Nobel Lecture*, December 11, 1961

Africa and Freedom

In years gone by, some of the greatest men of our century have stood here to receive this award, men whose names and deeds have enriched the pages of human history, men whom future generations will regard as having shaped the world of our time. No one could be left unmoved at being plucked from the village of Groutville1, a name many of you have never heard before and which does not even feature on many maps – to be plucked from banishment in a rural backwater, to be lifted out of the narrow confines of South Africa’s internal politics and placed here in the shadow of these great figures. It is a great honor to me to stand on this rostrum where many of the great men of our times have stood before.

The Nobel Peace Award that has brought me here has for me a threefold significance. On the one hand, it is a tribute to my humble contribution to efforts by democrats on both sides of the color line to find a peaceful solution to the race problem. This contribution is not in any way unique. I did not initiate the struggle to extend the area of human freedom in South Africa; other African patriots – devoted men – did so before me. I also, as a Christian and patriot, could not look on while systematic attempts were made, almost in every department of life, to debase the God-factor in man or to set a limit beyond which the human being in his black form might not strive to serve his Creator to the best of his ability. To remain neutral in a situation where the laws of the land virtually criticized God for having created men of color was the sort of thing I could not, as a Christian, tolerate.

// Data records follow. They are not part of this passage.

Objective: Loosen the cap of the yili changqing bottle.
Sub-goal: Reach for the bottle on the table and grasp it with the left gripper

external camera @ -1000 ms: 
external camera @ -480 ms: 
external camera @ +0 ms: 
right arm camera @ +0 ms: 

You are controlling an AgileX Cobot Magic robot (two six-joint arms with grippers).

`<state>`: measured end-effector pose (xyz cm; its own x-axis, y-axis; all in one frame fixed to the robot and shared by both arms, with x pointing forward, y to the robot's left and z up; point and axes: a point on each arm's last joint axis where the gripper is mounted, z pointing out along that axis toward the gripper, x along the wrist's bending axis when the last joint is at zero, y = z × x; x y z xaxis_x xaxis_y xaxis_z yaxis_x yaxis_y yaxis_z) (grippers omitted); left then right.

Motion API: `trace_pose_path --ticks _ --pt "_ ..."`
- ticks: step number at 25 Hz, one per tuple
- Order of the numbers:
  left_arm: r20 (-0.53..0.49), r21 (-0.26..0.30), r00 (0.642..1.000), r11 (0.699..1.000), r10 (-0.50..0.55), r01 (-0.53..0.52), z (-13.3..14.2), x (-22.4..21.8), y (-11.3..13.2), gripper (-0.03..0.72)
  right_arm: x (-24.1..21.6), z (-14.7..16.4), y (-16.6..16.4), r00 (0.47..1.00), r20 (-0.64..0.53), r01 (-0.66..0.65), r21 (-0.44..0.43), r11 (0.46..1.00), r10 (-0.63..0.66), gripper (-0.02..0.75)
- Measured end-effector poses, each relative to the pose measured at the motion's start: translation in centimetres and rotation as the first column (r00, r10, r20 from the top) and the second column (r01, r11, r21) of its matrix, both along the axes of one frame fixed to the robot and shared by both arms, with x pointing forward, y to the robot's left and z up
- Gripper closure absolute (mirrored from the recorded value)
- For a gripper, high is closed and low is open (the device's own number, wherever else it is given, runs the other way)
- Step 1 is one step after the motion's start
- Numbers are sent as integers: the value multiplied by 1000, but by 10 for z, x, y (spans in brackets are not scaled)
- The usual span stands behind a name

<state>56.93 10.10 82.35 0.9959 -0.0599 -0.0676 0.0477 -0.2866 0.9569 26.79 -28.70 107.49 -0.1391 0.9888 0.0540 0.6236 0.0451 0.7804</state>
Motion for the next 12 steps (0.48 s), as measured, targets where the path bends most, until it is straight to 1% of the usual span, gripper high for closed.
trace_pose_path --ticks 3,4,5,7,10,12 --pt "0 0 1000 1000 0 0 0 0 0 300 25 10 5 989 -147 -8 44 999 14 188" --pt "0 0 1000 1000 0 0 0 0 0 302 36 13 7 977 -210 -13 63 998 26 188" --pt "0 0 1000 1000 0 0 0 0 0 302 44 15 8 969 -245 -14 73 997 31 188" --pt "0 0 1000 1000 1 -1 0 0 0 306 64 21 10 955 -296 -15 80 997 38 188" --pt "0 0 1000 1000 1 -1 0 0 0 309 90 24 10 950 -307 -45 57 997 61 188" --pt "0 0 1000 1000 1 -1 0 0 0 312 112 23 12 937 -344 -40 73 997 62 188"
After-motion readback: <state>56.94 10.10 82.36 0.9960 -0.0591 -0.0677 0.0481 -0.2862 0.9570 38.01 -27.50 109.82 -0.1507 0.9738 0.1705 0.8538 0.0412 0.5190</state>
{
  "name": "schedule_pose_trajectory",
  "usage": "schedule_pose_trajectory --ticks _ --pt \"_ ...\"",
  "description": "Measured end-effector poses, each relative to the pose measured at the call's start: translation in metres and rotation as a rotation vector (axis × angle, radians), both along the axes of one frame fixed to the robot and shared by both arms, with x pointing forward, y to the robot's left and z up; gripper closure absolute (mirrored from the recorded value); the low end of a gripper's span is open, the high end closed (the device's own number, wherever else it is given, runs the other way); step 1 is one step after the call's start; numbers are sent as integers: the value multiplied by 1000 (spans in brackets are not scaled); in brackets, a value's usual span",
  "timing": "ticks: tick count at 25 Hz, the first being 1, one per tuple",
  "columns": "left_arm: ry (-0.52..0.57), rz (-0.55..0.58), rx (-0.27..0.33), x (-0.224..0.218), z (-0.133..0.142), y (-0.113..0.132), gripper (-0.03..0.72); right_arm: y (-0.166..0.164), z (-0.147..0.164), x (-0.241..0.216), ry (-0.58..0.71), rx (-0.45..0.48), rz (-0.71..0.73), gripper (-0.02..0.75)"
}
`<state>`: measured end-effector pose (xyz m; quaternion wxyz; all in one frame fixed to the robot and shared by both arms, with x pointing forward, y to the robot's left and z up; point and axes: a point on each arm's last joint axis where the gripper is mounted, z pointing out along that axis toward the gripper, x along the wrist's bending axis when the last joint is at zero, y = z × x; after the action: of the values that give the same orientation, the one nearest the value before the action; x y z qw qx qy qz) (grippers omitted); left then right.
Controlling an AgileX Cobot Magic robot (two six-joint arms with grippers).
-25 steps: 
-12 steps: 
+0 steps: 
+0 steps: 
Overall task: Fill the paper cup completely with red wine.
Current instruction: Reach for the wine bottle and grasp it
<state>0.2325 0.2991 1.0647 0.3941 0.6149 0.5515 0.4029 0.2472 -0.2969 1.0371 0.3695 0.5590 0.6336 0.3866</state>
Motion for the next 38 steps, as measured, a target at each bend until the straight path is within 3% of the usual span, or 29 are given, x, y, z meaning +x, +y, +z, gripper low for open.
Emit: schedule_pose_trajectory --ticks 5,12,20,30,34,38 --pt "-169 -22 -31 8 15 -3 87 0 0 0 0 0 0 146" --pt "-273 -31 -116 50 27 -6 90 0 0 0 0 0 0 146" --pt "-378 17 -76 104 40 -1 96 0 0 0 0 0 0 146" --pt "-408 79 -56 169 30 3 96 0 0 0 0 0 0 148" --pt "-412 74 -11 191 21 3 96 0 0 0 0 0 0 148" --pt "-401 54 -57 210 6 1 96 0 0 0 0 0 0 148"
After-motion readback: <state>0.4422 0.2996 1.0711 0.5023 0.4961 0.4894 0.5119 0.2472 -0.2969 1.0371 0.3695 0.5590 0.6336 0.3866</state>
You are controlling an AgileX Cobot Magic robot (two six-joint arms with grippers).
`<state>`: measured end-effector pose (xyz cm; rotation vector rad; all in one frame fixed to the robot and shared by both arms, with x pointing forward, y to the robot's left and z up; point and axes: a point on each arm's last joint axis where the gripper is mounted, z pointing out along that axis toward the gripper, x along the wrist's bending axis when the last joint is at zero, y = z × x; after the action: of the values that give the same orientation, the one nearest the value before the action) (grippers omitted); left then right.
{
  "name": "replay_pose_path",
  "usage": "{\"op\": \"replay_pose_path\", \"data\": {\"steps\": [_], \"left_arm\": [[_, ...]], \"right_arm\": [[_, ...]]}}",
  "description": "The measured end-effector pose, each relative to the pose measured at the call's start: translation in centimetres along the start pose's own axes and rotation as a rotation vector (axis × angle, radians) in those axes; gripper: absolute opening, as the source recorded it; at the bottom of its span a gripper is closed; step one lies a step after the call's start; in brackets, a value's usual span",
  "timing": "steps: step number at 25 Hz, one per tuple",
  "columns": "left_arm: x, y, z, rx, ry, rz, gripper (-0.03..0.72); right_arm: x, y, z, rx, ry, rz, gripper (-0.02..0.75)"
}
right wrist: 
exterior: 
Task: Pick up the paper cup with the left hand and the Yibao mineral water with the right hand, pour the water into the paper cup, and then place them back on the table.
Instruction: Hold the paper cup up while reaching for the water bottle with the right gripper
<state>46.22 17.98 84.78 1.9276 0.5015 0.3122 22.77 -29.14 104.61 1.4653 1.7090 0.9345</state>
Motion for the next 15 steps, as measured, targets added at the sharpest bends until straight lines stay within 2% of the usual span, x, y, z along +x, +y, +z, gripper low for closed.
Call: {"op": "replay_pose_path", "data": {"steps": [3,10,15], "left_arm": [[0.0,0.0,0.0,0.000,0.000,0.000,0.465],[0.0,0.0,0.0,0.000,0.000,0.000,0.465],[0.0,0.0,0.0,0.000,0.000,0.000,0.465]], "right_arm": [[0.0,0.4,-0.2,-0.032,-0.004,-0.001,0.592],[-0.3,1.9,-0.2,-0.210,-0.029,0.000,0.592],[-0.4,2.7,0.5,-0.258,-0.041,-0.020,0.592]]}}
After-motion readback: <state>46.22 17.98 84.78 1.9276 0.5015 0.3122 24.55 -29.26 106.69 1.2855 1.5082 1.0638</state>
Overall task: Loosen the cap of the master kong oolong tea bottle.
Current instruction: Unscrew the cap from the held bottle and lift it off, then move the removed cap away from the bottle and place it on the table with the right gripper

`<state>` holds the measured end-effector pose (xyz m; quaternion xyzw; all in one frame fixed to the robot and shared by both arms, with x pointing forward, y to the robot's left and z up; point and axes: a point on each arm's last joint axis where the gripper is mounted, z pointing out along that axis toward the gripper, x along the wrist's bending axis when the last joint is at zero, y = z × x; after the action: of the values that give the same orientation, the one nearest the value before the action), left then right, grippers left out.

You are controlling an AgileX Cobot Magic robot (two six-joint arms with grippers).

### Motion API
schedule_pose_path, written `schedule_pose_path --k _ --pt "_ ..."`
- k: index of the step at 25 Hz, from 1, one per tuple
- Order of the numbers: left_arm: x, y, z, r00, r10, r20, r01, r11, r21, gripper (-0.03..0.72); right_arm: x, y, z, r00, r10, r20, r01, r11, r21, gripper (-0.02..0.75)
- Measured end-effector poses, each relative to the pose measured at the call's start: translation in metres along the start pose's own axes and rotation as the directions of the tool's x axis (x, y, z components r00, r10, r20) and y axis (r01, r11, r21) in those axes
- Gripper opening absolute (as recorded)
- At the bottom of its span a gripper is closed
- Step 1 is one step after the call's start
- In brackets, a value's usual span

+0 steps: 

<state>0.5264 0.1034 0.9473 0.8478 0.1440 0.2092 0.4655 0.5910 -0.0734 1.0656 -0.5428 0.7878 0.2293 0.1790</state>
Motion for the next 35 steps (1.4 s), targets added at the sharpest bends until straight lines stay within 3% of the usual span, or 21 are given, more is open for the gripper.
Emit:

On the other hand, the award is a democratic declaration of solidarity with those who fight to widen the area of liberty in my part of the world. As such, it is the sort of gesture which gives me and millions who think as I do, tremendous encouragement. There are still people in the world today who regard South Africa’s race problem as a simple clash between black and white. Our government has carefully projected this image of the problem before the eyes of the world. This has had two effects. It has confused the real issues at stake in the race crisis. It has given some form of force to the government’s contention that the race problem is a domestic matter for South Africa. This, in turn, has tended to narrow down the area over which our case could be better understood in the world2.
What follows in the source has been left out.